Una gran parte de españoles ha pasado de ser europeístas convencidos a poner en cuestión todo lo que viene de la UE.
En los años gozosos de bonanza económica sólo había loas a las disposiciones comunitarias. De Europa recibíamos un montón de dinero vía fondos URBAN, FEDER, PAC y otras siglas que maldito lo que nos importaba su significado. Se trataba de buena pasta que ni siquiera se usaba para los fines para los que se concedía, sino para salir de pobres y vivir como Dios.
Fueron años espléndidos en los que muchos agricultores aparecieron conduciendo BMW y Mercedes, en lugar de invertir las subvenciones en modernizar sus explotaciones agrarias.
Si nosotros estábamos encantados con los europeos, éstos también parecían orgullosos de nosotros. Se hablaba del milagro español y, en lo personal, recuerdo la visita a media docena de periódicos franceses donde mis colegas apreciaban con admiración y hasta envidia los logros de España.
Pero, ¡ay!, dejamos de ser los más pobres de la Comunidad para tener que ayudar también nosotros a los nuevos y menesterosos países que se incorporaban a la Unión. ¿Y dónde estaba entonces el dinero que deberíamos haber invertido en nuestro desarrollo y no sólo en un desbocado consumo público y privado?

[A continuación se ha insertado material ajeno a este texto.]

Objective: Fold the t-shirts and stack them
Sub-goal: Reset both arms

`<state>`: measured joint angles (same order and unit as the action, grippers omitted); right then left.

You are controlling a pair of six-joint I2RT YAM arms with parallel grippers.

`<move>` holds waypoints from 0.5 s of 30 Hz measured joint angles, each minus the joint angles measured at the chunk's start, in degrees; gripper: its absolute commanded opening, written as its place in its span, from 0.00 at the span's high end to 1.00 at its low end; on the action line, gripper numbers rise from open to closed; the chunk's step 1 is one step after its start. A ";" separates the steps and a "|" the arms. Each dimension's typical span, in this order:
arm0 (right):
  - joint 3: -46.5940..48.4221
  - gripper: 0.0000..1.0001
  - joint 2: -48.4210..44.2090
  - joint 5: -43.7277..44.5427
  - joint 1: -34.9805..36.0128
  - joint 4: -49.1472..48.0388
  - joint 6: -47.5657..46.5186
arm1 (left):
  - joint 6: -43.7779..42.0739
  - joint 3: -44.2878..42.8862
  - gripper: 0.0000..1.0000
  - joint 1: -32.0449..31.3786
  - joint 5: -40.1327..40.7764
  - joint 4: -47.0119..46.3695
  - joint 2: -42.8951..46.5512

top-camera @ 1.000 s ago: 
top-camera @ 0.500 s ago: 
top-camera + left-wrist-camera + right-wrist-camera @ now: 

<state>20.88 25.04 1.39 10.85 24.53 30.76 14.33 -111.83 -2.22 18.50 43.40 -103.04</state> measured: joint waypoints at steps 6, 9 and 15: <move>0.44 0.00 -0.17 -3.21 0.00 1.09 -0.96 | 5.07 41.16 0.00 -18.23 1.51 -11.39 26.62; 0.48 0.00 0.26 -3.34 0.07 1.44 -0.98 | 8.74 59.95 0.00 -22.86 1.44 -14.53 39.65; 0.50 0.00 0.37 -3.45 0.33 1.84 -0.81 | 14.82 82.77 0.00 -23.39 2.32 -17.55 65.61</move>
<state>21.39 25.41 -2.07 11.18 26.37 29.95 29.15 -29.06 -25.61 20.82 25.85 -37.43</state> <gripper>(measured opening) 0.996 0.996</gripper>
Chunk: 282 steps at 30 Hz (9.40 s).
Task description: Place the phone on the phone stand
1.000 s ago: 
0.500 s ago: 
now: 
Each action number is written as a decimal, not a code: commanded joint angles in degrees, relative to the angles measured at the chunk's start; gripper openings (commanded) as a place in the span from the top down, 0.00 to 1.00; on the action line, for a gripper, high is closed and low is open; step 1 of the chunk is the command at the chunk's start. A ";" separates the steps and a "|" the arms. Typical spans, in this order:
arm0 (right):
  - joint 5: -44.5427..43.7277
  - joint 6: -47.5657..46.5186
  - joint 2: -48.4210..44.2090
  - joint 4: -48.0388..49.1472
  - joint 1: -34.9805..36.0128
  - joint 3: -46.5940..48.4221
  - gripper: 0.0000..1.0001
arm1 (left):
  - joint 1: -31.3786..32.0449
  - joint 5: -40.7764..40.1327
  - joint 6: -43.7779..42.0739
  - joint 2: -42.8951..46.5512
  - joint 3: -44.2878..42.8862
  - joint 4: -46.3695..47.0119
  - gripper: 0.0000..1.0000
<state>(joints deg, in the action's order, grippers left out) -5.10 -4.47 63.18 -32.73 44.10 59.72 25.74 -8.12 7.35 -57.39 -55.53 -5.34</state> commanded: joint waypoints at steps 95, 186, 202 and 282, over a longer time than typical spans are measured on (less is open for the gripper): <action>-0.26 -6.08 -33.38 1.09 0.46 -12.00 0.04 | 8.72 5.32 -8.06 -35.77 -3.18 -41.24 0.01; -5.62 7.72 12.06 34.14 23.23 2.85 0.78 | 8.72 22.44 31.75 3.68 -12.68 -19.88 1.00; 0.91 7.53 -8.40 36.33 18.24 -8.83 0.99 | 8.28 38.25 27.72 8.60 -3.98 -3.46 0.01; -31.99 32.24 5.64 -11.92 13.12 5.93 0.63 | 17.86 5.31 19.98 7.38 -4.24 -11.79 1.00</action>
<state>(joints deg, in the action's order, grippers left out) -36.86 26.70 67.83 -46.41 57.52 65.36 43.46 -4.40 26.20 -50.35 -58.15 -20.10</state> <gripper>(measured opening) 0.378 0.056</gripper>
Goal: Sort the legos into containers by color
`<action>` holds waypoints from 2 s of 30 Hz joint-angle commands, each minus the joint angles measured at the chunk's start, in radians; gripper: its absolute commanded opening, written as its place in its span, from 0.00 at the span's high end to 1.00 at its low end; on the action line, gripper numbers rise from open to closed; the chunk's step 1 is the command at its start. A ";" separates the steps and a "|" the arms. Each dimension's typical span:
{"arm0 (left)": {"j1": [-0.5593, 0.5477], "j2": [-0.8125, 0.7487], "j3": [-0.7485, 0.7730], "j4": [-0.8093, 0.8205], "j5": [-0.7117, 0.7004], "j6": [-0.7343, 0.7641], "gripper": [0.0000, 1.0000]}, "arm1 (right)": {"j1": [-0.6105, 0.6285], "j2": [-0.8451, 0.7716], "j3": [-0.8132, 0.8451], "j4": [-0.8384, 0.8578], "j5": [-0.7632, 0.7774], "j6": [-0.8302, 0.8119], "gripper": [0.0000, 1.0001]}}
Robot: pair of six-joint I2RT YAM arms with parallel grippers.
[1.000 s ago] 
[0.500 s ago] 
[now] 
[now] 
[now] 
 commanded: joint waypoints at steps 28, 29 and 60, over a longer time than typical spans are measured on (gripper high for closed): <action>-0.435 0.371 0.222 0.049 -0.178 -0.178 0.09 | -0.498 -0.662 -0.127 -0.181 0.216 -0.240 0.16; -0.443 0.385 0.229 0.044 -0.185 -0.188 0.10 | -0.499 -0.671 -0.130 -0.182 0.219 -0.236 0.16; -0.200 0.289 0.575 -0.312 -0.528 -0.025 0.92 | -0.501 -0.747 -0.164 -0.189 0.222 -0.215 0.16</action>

Aquellos polvos trajeron estos lodos. Ahora Europa ha fruncido el ceño y todo son reproches y exigencias ante cada euro que nos presta. Y, claro, la UE empieza a caernos mal.
Por otra parte, nosotros tampoco somos ya a sus ojos aquellos tipos simpáticos, siempre de juerga y cachondeo, sino unos irresponsables que gastan alegremente su dinero.
Hablamos de la misma Europa de antes. Pero todo ha cambiado y no precisamente por culpa ajena.